Where a picture appears in the data below, exclude it; restate everything else word for word.

(Data section)

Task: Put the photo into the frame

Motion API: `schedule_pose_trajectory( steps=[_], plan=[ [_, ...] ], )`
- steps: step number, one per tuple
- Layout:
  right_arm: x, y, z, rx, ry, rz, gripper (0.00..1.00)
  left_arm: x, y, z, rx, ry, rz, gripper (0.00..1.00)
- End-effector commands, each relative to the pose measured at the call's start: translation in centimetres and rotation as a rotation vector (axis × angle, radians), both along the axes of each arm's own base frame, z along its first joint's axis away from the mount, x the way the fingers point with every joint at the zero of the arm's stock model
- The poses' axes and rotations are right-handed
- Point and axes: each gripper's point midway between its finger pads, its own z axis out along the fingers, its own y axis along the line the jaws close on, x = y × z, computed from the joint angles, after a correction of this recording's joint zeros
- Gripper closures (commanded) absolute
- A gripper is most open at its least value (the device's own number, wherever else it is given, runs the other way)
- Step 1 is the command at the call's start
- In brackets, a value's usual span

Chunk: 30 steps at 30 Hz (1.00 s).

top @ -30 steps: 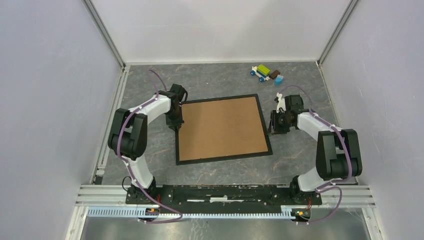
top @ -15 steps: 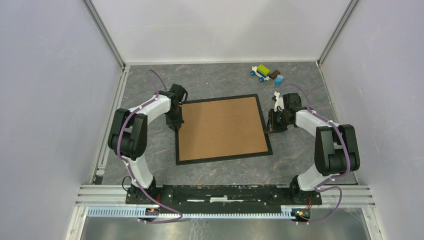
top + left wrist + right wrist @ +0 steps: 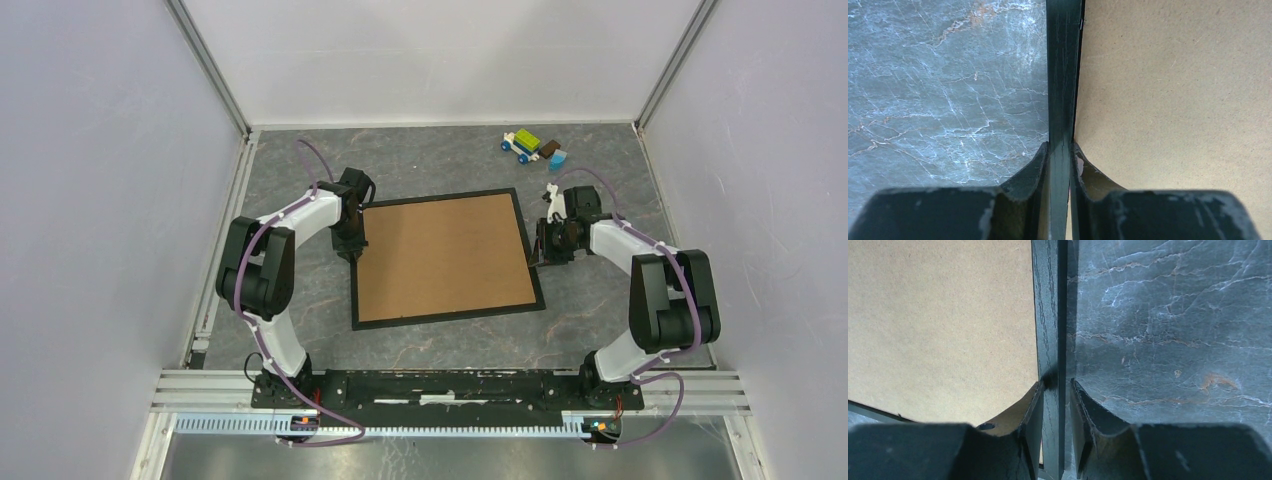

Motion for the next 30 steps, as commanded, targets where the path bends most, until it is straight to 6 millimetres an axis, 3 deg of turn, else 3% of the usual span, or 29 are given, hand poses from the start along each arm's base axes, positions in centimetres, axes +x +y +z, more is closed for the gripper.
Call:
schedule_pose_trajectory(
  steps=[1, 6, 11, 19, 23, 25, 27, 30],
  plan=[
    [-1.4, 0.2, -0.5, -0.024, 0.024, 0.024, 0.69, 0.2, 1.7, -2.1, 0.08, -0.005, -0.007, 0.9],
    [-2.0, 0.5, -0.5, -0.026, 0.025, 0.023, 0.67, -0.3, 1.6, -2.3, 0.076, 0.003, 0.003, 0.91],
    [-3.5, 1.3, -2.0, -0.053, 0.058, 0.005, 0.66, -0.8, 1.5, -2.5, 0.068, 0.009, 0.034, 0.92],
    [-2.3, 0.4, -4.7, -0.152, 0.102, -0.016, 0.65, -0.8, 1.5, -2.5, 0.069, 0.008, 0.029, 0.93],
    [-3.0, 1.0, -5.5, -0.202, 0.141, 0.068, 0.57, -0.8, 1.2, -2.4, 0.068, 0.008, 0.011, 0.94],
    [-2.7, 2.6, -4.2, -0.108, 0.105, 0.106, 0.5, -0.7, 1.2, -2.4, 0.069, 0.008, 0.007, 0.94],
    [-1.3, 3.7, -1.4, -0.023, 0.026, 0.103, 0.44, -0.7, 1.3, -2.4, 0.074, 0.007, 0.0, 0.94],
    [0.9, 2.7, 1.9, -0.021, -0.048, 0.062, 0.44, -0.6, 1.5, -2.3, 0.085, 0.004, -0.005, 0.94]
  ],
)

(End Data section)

• _Output of the exercise_:
Task: Put the photo into the frame

Motion API: `schedule_pose_trajectory( steps=[_], plan=[ [_, ...] ], )`
- steps: step number, one per tuple
- Layout:
  right_arm: x, y, z, rx, ry, rz, gripper (0.00..1.00)
  left_arm: x, y, z, rx, ry, rz, gripper (0.00..1.00)
- End-effector commands, each relative to the pose measured at the call's start: translation in centimetres and rotation as a rotation vector (axis × angle, radians), both along the axes of each arm's own base frame, z along its first joint's axis away from the mount, x the way the fingers point with every joint at the zero of the arm's stock model
- The poses' axes and rotations are right-handed
- Point and axes: each gripper's point midway between its finger pads, its own z axis out along the fingers, its own y axis along the line the jaws close on, x = y × z, computed from the joint angles, after a correction of this recording's joint zeros
- Gripper closures (commanded) absolute
- A gripper is most open at its least value (the device's own number, wherever else it is given, runs the other way)
- Step 1 is the command at the call's start
- In brackets, a value's usual span

Chunk: 30 steps at 30 Hz (1.00 s).

top @ -30 steps: 
top @ -15 steps: 
top + left wrist + right wrist @ +0 steps: 

Motion for the next 30 steps, as commanded, targets where the path bends most, until it is straight to 6 millimetres an axis, 3 deg of turn, else 3% of the usual span, or 29 are given, hand poses from the start along each arm's base axes, positions in centimetres, axes +x +y +z, more is closed for the gripper.
Call:
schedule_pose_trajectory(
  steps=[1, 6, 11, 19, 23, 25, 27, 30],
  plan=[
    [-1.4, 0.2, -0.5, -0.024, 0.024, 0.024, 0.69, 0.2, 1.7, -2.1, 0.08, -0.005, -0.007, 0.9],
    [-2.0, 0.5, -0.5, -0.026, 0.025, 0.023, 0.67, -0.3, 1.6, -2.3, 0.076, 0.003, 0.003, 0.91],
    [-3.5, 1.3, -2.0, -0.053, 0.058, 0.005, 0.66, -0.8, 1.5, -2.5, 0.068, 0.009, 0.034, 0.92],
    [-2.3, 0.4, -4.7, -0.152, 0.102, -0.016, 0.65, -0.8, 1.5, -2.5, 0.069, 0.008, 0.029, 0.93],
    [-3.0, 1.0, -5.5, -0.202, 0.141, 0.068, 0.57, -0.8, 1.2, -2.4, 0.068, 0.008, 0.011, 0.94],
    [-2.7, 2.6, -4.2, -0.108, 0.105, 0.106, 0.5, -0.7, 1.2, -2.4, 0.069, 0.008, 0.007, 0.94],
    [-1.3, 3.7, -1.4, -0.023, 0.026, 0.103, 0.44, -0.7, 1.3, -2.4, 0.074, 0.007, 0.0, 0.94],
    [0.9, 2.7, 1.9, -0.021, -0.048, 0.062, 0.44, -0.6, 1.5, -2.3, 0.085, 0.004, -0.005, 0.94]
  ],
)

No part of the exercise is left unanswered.